Title:		Ozone and SOA formation potential based on photochemical loss of VOCs during the Beijing summer
Author(s):		Zhan J; Feng Z; Liu P; He X; He Z; Chen T; Wang Y; He H; Mu Y; Liu Y;
Address:		"Aerosol and Haze Laboratory, Advanced Innovation Center for Soft Matter Science and Engineering, Beijing University of Chemical Technology, Beijing, 100029, China. Research Center for Eco-Environmental Sciences, Chinese Academy of Sciences, Beijing, 100085, China; Center for Excellence in Regional Atmospheric Environment, Institute of Urban Environment, Chinese Academy of Sciences, Xiamen 361021, China; University of Chinese Academy of Sciences, Beijing 100049, China. Research Center for Eco-Environmental Sciences, Chinese Academy of Sciences, Beijing, 100085, China; University of Chinese Academy of Sciences, Beijing 100049, China. Beijing Institute of Petrochemical Technology, Beijing 102617, China. Aerosol and Haze Laboratory, Advanced Innovation Center for Soft Matter Science and Engineering, Beijing University of Chemical Technology, Beijing, 100029, China. Electronic address: liuyc@buct.edu.cn"
Journal Title:		Environ Pollut
Year:		2021
Volume:		20210531
Issue:
Page Number:		117444 -
DOI:		10.1016/j.envpol.2021.117444
ISSN/ISBN:		1873-6424 (Electronic) 0269-7491 (Linking)
Abstract:		"Volatile organic compounds (VOCs) are easily degraded by oxidants during atmospheric transport. Therefore, the contribution of VOCs to ozone (O(3)) and secondary organic aerosol (SOA) formation at a receptor site is different from that in a source area. In this study, hourly concentrations of VOCs and other pollutants, such as O(3), NOx, HONO, CO, and PM(2.5), were measured in the suburbs (Daxing district) of Beijing in August 2019. The photochemical initial concentrations (PICs), in which the photochemical losses of VOCs were accounted for, were calculated to evaluate the contribution of the VOCs to O(3) and SOA formation. The mean (+/-standard deviation) measured VOC concentrations and the PICs were 11.2 +/- 5.7 and 14.6 +/- 8.4 ppbv, respectively, which correspond to O(3) formation potentials (OFP) of 57.8 +/- 26.3 and 103.9 +/- 109.4 ppbv and SOA formation potentials (SOAP) of 8.4 +/- 4.1 and 10.3 +/- 7.4 mug m(-3), respectively. Alkenes contributed 80.5% of the consumed VOCs, followed by aromatics (13.3%) and alkanes (6.2%). The contributions of the alkenes and aromatics to the OFP(PICs) were 56.8% and 30.3%, respectively; while their corresponding contributions to the SOAP(PICs) were 1.9% and 97.3%, respectively. The OFP(PICs) was linearly correlated with the observed O(3) concentrations (OFP(PICs) = 41.5 + 1.40 x c(O3), R(2) = 0.87). The O(3) formation was associated with a VOC-limited regime at the receptor site based on the measured VOCs and changed to a transition regime and a NOx sensitive regime based on the PIC. Our results suggest that more attention should be paid to biogenic VOCs when studying O(3) formation in summer in Beijing, while the control of anthropogenic aromatic compounds should be given priority in terms of SOA formation"

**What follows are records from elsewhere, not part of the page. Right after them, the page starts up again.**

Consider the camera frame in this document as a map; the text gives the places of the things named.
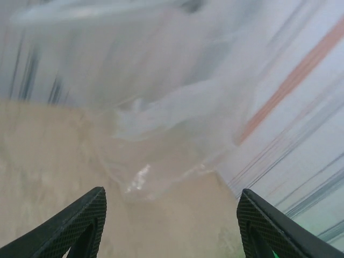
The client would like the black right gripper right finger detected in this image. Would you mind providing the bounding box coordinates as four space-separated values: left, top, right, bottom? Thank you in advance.
236 188 344 258

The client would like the clear zip-top plastic bag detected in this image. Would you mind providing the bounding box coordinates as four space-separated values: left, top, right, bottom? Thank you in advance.
5 0 259 202

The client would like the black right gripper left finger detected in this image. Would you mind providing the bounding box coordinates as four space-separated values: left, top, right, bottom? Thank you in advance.
0 186 108 258

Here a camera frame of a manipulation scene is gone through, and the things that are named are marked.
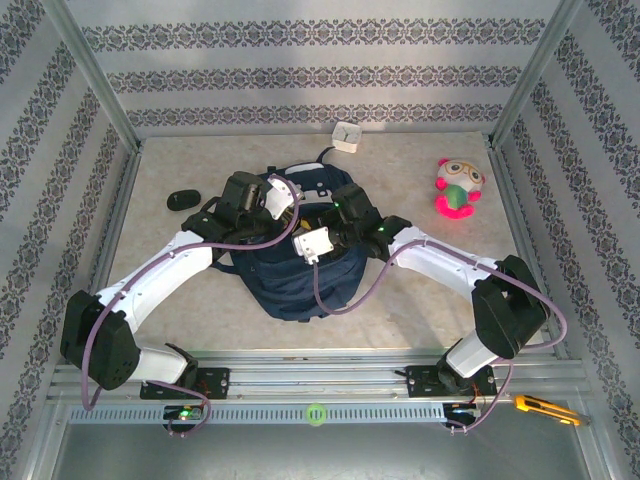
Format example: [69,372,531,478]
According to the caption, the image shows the grey slotted cable tray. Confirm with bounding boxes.
[67,403,447,425]

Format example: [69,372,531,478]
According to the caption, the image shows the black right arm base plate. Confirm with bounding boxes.
[399,364,499,400]

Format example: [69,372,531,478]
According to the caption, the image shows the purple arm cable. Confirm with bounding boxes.
[310,239,570,435]
[82,173,304,440]

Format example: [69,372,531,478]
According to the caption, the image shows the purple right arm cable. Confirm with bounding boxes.
[310,239,570,435]

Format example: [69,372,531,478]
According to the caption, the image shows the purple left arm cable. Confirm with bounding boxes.
[82,173,304,440]

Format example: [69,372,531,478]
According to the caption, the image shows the aluminium mounting rail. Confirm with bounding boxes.
[47,349,594,402]

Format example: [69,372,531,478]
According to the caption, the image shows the circuit board with green light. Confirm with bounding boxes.
[163,404,206,424]

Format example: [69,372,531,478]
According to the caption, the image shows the navy blue backpack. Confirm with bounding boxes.
[212,159,371,324]

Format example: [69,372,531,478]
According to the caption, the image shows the aluminium table side rail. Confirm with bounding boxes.
[487,142,570,360]
[69,142,144,361]

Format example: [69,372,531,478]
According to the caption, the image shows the black oval case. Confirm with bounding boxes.
[167,188,202,212]

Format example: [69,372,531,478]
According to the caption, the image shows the small white cube clock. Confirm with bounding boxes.
[330,121,362,155]

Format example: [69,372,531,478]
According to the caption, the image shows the yellow utility knife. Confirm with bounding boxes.
[514,394,584,427]

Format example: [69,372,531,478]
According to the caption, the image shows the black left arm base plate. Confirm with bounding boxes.
[139,367,231,401]

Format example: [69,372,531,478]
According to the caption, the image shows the aluminium frame post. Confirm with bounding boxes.
[42,0,144,151]
[489,0,584,149]

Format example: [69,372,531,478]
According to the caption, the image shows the pink and white plush toy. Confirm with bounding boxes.
[432,157,486,222]

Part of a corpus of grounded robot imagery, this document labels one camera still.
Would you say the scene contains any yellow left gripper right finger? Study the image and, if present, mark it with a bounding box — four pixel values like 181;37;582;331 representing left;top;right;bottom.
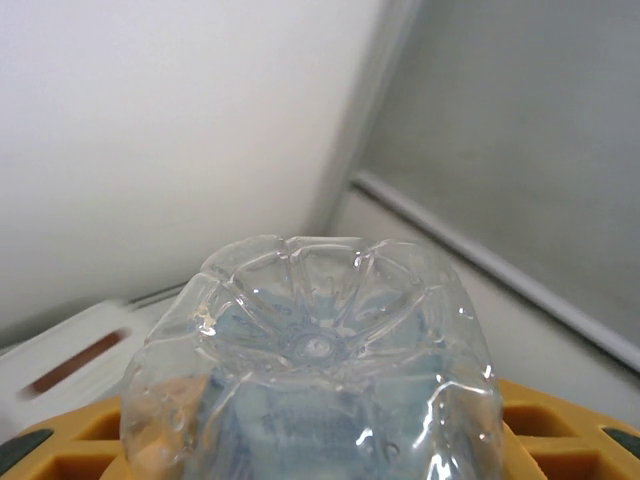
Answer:
494;377;640;480

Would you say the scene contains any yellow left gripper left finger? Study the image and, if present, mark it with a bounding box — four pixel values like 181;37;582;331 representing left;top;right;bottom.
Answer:
0;392;131;480

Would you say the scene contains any clear bottle pale blue label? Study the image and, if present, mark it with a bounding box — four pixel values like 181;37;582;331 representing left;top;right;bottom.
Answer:
119;233;505;480

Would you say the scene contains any white pink tissue box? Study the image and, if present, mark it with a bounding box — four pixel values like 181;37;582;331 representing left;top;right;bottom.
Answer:
0;294;151;436

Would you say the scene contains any grey side panel rail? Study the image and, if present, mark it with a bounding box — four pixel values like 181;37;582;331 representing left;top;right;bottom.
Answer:
349;169;640;374

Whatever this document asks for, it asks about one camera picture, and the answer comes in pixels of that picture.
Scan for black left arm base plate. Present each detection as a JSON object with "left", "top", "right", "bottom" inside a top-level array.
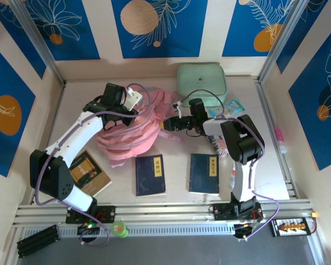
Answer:
[{"left": 65, "top": 204, "right": 117, "bottom": 224}]

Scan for pink backpack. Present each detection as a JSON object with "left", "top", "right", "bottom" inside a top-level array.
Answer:
[{"left": 95, "top": 86, "right": 185, "bottom": 169}]

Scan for green cup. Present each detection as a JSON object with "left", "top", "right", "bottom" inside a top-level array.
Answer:
[{"left": 110, "top": 220, "right": 130, "bottom": 239}]

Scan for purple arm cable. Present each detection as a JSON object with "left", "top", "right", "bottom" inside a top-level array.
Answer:
[
  {"left": 180, "top": 89, "right": 282, "bottom": 242},
  {"left": 34, "top": 82, "right": 166, "bottom": 248}
]

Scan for aluminium side rail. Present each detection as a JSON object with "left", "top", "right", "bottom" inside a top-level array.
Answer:
[
  {"left": 255, "top": 78, "right": 298, "bottom": 201},
  {"left": 29, "top": 81, "right": 67, "bottom": 205}
]

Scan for grey slotted cable duct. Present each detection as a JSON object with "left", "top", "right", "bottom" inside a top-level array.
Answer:
[{"left": 23, "top": 222, "right": 236, "bottom": 239}]

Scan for aluminium corner post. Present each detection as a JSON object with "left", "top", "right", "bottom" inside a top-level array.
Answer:
[
  {"left": 258, "top": 0, "right": 311, "bottom": 83},
  {"left": 9, "top": 0, "right": 66, "bottom": 86}
]

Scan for small circuit board green LED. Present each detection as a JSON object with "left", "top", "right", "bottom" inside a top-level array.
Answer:
[{"left": 76, "top": 222, "right": 102, "bottom": 237}]

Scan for small circuit board orange LED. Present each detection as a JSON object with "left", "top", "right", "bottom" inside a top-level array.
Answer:
[{"left": 233, "top": 222, "right": 263, "bottom": 240}]

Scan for black ribbed block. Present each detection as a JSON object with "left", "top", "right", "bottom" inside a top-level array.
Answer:
[{"left": 16, "top": 224, "right": 58, "bottom": 259}]

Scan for brown cover book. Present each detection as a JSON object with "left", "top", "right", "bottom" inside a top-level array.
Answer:
[{"left": 68, "top": 150, "right": 113, "bottom": 197}]

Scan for mint green zip pouch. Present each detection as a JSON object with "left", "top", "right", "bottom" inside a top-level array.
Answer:
[{"left": 177, "top": 62, "right": 228, "bottom": 108}]

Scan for black power distribution board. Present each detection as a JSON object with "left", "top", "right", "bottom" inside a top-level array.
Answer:
[{"left": 269, "top": 217, "right": 312, "bottom": 238}]

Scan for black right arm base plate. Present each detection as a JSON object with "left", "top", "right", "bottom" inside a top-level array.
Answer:
[{"left": 209, "top": 203, "right": 263, "bottom": 221}]

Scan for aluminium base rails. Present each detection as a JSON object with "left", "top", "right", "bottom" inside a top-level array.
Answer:
[{"left": 12, "top": 199, "right": 315, "bottom": 229}]

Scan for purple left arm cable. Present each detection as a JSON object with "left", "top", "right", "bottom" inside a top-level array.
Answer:
[{"left": 34, "top": 82, "right": 166, "bottom": 248}]

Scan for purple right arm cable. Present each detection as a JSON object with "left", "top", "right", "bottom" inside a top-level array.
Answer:
[{"left": 180, "top": 89, "right": 282, "bottom": 242}]

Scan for dark blue book yellow label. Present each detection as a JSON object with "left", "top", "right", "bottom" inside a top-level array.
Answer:
[
  {"left": 135, "top": 154, "right": 167, "bottom": 197},
  {"left": 188, "top": 153, "right": 220, "bottom": 196}
]

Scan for blue wet wipes pack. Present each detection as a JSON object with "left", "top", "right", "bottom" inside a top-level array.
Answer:
[{"left": 209, "top": 98, "right": 247, "bottom": 118}]

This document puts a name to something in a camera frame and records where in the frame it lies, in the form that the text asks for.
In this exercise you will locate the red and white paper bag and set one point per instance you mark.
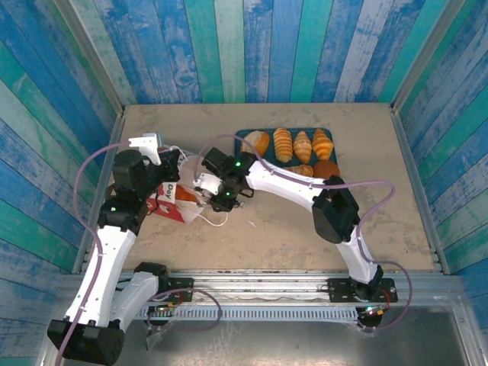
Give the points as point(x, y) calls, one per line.
point(167, 207)

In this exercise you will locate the fake baguette loaf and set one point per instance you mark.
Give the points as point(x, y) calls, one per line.
point(261, 137)

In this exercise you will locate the ridged spiral fake croissant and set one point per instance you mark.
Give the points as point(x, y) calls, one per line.
point(283, 145)

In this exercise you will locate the striped fake bread roll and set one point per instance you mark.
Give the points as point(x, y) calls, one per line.
point(303, 169)

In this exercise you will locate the pale fake croissant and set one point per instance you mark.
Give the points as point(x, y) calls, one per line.
point(302, 146)

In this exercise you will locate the round brown fake bun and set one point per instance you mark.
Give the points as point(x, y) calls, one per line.
point(324, 167)

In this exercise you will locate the golden fake croissant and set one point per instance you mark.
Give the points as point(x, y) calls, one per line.
point(322, 145)

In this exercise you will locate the teal plastic tray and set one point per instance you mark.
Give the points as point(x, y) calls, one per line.
point(333, 157)

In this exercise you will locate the small black mounting plate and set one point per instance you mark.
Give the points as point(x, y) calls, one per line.
point(183, 286)

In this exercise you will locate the small circuit board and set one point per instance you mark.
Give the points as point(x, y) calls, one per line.
point(164, 307)
point(375, 310)

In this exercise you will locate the wide black mounting plate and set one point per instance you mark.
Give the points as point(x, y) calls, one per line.
point(339, 289)

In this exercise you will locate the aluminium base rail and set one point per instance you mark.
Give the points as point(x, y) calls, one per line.
point(259, 289)

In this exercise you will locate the aluminium corner post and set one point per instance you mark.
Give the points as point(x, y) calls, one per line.
point(421, 53)
point(93, 53)

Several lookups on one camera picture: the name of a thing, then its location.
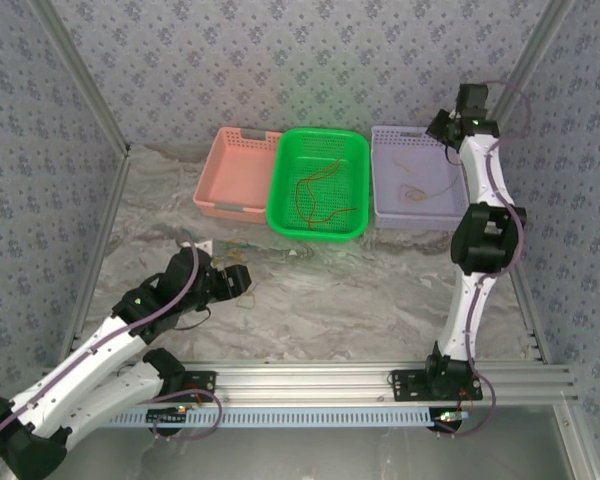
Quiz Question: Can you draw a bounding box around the purple plastic basket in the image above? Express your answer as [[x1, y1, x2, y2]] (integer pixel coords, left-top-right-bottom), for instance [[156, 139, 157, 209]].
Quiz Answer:
[[370, 124, 471, 232]]

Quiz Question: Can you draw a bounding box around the small black electronics board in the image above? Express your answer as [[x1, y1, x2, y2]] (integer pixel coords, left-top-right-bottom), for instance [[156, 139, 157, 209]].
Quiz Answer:
[[431, 408, 470, 432], [146, 405, 190, 427]]

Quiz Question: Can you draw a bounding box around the aluminium frame post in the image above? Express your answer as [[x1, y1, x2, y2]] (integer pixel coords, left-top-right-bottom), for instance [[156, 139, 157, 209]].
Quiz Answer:
[[479, 0, 576, 151], [32, 0, 132, 157]]

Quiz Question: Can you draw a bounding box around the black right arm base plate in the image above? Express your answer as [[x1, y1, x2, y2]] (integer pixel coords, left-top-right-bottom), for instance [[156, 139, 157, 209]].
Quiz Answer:
[[390, 369, 484, 402]]

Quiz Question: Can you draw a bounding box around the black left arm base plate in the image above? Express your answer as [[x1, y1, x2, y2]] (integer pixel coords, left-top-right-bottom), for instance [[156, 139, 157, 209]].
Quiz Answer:
[[179, 370, 217, 399]]

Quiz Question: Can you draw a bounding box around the green plastic basket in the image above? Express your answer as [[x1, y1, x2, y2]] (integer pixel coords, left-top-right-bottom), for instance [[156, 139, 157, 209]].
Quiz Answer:
[[265, 127, 371, 245]]

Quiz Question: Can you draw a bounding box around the grey steel panel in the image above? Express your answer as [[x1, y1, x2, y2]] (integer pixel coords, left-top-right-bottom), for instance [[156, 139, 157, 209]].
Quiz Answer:
[[69, 424, 576, 480]]

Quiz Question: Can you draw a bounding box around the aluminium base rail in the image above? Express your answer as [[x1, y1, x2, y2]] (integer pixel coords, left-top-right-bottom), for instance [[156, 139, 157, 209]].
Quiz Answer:
[[179, 360, 579, 404]]

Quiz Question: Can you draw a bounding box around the white slotted cable duct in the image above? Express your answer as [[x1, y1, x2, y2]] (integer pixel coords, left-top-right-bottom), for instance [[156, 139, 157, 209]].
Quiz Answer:
[[102, 405, 444, 429]]

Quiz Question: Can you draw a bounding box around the pink plastic basket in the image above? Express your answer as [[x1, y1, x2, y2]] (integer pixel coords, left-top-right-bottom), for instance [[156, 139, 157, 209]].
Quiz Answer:
[[192, 126, 284, 225]]

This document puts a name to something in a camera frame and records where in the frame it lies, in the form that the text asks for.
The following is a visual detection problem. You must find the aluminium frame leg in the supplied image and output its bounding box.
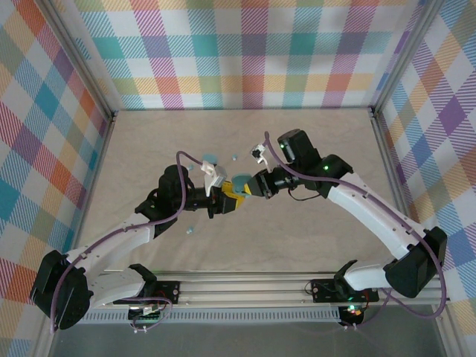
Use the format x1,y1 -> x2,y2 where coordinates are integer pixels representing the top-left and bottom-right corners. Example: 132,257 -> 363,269
434,305 -> 459,357
35,327 -> 57,357

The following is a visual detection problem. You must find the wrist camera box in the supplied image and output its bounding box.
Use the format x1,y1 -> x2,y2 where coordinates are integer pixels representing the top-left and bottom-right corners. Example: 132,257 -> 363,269
251,144 -> 269,164
199,160 -> 228,197

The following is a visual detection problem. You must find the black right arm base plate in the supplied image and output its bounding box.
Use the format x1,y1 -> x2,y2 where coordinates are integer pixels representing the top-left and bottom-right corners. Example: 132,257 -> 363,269
310,277 -> 380,303

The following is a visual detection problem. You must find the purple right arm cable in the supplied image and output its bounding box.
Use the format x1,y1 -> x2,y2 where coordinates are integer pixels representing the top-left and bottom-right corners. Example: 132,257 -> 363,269
263,130 -> 447,330

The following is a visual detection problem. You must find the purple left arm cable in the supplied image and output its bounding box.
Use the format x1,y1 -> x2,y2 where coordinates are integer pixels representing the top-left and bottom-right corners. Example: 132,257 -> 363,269
50,150 -> 209,334

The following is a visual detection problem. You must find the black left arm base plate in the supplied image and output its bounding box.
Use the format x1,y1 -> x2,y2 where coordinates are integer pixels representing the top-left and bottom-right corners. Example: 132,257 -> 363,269
144,280 -> 181,306

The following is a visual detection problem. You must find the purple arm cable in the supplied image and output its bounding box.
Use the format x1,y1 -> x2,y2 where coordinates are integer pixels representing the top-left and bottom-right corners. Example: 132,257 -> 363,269
50,150 -> 209,334
263,130 -> 447,330

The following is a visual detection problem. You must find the aluminium frame post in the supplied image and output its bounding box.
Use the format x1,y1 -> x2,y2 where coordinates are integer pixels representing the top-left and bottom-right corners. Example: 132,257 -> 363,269
370,0 -> 443,116
43,0 -> 117,122

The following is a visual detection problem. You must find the grey slotted cable duct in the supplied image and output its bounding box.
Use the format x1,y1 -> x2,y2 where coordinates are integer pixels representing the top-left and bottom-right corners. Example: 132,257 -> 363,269
83,310 -> 342,325

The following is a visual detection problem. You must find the aluminium side rail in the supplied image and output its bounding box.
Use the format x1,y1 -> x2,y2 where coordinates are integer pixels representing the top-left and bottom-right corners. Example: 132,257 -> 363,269
66,111 -> 118,261
370,107 -> 425,234

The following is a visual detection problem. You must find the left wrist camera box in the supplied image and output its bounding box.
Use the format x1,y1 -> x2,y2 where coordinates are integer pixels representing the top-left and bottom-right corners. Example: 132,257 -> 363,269
199,160 -> 228,197

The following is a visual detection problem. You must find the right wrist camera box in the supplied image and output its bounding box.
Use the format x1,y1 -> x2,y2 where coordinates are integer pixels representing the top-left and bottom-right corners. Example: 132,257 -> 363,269
251,144 -> 269,164

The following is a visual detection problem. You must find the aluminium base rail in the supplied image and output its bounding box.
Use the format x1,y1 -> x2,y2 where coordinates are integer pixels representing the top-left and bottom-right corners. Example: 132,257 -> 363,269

Keywords:		Aerosols/analysis *Air Pollutants/analysis Beijing China Environmental Monitoring *Ozone/analysis *Volatile Organic Compounds/analysis O(3) pollution Organic aerosol pollution Photochemical initial concentrations Photochemical loss Volatile organic compou;
Notes:		"MedlineZhan, Junlei Feng, Zeming Liu, Pengfei He, Xiaowei He, Zhouming Chen, Tianzeng Wang, Yafei He, Hong Mu, Yujing Liu, Yongchun eng England 2021/06/06 Environ Pollut. 2021 Sep 15; 285:117444. doi: 10.1016/j.envpol.2021.117444. Epub 2021 May 31"